BakeWiz - Predicting Baking Machine Failures
Markel Baking Systems is a a product-based company that sells baking machinery and systems. Their clients consist of huge baking companies that could lose millions of dollars in case a single production system machine would stop working. It is therefore essential that Markel offers a sevice that antecipates machine failure, thus saving technician's long working hours and keeping customer satisfaction. With this is mind, we created an app that uses past production system data to predict potential machine failures.
4 person team
Paper + Pencil
After researching Markel's sale-cycle and customer base, as well as the value proposition of a mobile-app for Markel, we created BakeWiz. It uses predictive analytics to communicate machinery and system failure information to Markel's customers in an way that is accessible to non-technicians and technicians alike. Loaded with machinery use data, BakeWiz can identify the most probable failure points when a system decreases production performance. That way, a machine can be fixed before it completely stops operating and therefore causes a halt in production.
General stakeholder model
We started with some background research on our client and their four branches, and then mapped out relevant stakeholders in Markel's business. Understanding the client gave us insight into domains where a service-based app would add value to Markel while helping its customers.
Assumptions and Reversed Assumptions
The team came up with 13 assumptions that we found applicable to the client. We then reversed these assumptions in order to visualize scenarios where they wouldn't be true. By doing so we were encouraged to think about extreme solutions based on reversed assumptions.

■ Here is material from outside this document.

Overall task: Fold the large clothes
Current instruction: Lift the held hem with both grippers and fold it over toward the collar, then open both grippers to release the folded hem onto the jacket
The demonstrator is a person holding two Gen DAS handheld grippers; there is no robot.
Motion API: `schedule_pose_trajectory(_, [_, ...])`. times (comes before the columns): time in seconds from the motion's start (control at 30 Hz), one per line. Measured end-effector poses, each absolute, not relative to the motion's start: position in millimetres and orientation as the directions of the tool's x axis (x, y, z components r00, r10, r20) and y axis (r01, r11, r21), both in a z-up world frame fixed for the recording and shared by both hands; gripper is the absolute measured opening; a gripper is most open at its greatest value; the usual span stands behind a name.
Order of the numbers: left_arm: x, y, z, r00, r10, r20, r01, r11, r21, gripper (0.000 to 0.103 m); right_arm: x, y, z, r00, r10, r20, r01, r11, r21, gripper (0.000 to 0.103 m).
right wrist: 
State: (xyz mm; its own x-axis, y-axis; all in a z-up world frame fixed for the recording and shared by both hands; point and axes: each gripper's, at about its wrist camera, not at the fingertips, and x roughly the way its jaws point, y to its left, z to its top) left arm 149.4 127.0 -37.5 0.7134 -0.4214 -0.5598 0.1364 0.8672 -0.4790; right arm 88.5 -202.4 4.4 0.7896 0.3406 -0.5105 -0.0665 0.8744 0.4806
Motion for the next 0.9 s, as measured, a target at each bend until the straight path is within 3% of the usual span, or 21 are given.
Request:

The team then focused on a problem that resulted from a combination of assumptions: "Machines are Hard to Operate", meaning they are complex and capable of failures. That problem resulted in 20 questions on possible modifications to solve it.
Collaborative Sketches of Concepts
The team discussed four possible solutions for the chosen problem:
We then collaboratively created a low-fidelity screen map with flow and functionalities for each of them. Every team member had two minutes to collaborate on a map and then had to move on to the next one.
We evaluated the values offered to the client on our two most promissing ideas. We then opted for a configuration system to increase consulting efficiency between Markel and consumer.
We discussed the screen flow, keeping in mind the main functions of our app and which screen would transition to another.
We adapted the screen map draft to a low fidelity wireframe that allowed us a more clear view on what the flow would look like.
Follow up Research
To validate our purchasing process assumption, we reached out to both the engineering and the sales teams of Reading Bakery Systems, a branch of Markel Food Groups. None of them mentioned any major breakdown and neither of them supported the idea that our proposed mobile service would carry that much value. For that reason, we then decided to change our solution to our second most promising idea, diagnostics.
Revamping the Workflow
Our new workflow was entirely based on the idea of directing the user to the malfunctioning machine as quickly as possible. Instead of a holistic view of the system, we highlight potential breakdowns only, thus directing to the physical location of the affected machine with fixing instructions on the next screen.
Mobile Diagnostic Service
From our research, we learned that the production system offered by Markel is large and complex, with numerous components where failures could possibly impact production. Yet, no good reporting system is available so that technicians could quickly locate these failures. Due to short time-schedule and change of direction, our first wireframes were already medium-fidelity.
Computer Vision Microinteraction
We also wanted to demonstrate how the technician could use Computer Vision to spot external machinery problems.
We then created our high-fidelity screens, which allow the user an easy navigation to the most probable cause of production decrease.
Finally, in order to show potential future appliances to be developed and the likely evolution of our app, we created a roadmap.